======== Records for this exercise ========

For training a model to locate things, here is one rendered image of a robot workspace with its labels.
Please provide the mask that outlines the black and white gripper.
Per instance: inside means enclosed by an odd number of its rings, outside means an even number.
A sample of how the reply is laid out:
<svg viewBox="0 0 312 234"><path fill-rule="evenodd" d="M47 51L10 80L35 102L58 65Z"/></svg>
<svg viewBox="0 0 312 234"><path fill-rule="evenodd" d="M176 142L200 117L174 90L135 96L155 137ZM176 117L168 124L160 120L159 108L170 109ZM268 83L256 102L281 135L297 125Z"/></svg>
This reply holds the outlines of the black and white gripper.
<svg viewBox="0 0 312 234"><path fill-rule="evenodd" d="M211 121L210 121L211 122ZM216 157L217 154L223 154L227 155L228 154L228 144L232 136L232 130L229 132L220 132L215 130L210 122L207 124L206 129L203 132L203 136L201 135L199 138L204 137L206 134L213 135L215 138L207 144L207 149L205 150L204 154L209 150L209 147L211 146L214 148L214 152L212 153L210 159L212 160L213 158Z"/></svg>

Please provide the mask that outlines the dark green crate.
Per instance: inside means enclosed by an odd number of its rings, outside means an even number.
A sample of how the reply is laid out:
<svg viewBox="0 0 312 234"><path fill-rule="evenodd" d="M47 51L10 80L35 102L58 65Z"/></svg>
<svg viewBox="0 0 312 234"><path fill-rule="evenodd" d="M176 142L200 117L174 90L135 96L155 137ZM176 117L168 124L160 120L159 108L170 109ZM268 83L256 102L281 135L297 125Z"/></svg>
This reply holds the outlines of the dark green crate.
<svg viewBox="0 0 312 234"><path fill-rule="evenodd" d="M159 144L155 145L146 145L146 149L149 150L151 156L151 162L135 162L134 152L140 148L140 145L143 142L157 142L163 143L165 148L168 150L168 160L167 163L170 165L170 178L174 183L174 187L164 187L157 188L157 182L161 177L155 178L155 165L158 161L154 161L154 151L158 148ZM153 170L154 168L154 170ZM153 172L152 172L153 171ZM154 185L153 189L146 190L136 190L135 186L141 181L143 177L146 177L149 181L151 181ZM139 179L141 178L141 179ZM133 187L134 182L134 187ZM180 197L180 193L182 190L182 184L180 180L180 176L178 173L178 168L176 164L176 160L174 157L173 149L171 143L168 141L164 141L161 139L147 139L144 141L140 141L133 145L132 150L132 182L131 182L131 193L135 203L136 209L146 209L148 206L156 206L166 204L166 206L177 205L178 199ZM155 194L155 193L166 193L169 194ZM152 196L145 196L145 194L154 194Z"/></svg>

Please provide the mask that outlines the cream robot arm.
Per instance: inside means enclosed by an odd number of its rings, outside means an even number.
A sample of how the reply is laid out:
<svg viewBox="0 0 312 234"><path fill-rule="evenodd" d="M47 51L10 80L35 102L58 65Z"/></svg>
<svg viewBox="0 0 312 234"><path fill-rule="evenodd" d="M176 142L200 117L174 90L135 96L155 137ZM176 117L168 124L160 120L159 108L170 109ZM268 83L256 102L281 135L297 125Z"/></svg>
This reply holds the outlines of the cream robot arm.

========

**Work required**
Only lines holding the string "robot" are wanted; gather each one from the entries above.

**Task response**
For training a model to locate things, here is one rendered image of a robot workspace with its labels.
Please provide the mask that outlines the cream robot arm.
This reply holds the outlines of the cream robot arm.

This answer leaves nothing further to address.